Work to be completed :: The response is to be the full listing, set down exactly.
___ Given material
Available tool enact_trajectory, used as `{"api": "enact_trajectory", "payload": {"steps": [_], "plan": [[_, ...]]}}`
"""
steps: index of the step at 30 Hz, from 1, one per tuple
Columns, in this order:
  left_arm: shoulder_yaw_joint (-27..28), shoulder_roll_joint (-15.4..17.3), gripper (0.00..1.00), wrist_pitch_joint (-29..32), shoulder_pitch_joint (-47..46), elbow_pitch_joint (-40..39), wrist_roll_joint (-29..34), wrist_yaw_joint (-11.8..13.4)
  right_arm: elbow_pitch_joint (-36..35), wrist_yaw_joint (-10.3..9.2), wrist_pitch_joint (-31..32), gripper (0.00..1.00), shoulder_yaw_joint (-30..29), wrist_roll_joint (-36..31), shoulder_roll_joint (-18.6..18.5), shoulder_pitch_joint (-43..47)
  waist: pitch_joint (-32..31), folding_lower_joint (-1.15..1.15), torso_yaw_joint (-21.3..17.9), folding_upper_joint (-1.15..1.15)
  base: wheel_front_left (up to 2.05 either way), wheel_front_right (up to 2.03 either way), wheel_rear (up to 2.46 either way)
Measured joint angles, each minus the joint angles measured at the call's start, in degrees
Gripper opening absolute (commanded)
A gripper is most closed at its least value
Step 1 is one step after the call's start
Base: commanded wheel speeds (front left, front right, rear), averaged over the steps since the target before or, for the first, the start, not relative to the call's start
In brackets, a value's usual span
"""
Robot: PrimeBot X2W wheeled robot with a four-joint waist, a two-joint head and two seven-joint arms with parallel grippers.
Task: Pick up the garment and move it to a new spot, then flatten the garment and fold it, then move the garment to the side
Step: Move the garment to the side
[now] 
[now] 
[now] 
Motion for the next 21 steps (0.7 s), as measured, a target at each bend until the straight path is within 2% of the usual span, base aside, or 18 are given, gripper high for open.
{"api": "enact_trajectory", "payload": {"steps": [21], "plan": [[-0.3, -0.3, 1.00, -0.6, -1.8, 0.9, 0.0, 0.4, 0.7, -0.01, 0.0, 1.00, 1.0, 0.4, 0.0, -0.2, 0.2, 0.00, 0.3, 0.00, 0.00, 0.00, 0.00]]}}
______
Result of this task ::
Available tool enact_trajectory, used as `{"api": "enact_trajectory", "payload": {"steps": [_], "plan": [[_, ...]]}}`
"""
steps: index of the step at 30 Hz, from 1, one per tuple
Columns, in this order:
  left_arm: shoulder_yaw_joint (-27..28), shoulder_roll_joint (-15.4..17.3), gripper (0.00..1.00), wrist_pitch_joint (-29..32), shoulder_pitch_joint (-47..46), elbow_pitch_joint (-40..39), wrist_roll_joint (-29..34), wrist_yaw_joint (-11.8..13.4)
  right_arm: elbow_pitch_joint (-36..35), wrist_yaw_joint (-10.3..9.2), wrist_pitch_joint (-31..32), gripper (0.00..1.00), shoulder_yaw_joint (-30..29), wrist_roll_joint (-36..31), shoulder_roll_joint (-18.6..18.5), shoulder_pitch_joint (-43..47)
  waist: pitch_joint (-32..31), folding_lower_joint (-1.15..1.15), torso_yaw_joint (-21.3..17.9), folding_upper_joint (-1.15..1.15)
  base: wheel_front_left (up to 2.05 either way), wheel_front_right (up to 2.03 either way), wheel_rear (up to 2.46 either way)
Measured joint angles, each minus the joint angles measured at the call's start, in degrees
Gripper opening absolute (commanded)
A gripper is most closed at its least value
Step 1 is one step after the call's start
Base: commanded wheel speeds (front left, front right, rear), averaged over the steps since the target before or, for the first, the start, not relative to the call's start
In brackets, a value's usual span
"""
Robot: PrimeBot X2W wheeled robot with a four-joint waist, a two-joint head and two seven-joint arms with parallel grippers.
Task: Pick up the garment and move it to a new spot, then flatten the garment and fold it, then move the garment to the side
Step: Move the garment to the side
[now] 
[now] 
[now] 
Motion for the next 21 steps (0.7 s), as measured, a target at each bend until the straight path is within 2% of the usual span, base aside, or 18 are given, gripper high for open.
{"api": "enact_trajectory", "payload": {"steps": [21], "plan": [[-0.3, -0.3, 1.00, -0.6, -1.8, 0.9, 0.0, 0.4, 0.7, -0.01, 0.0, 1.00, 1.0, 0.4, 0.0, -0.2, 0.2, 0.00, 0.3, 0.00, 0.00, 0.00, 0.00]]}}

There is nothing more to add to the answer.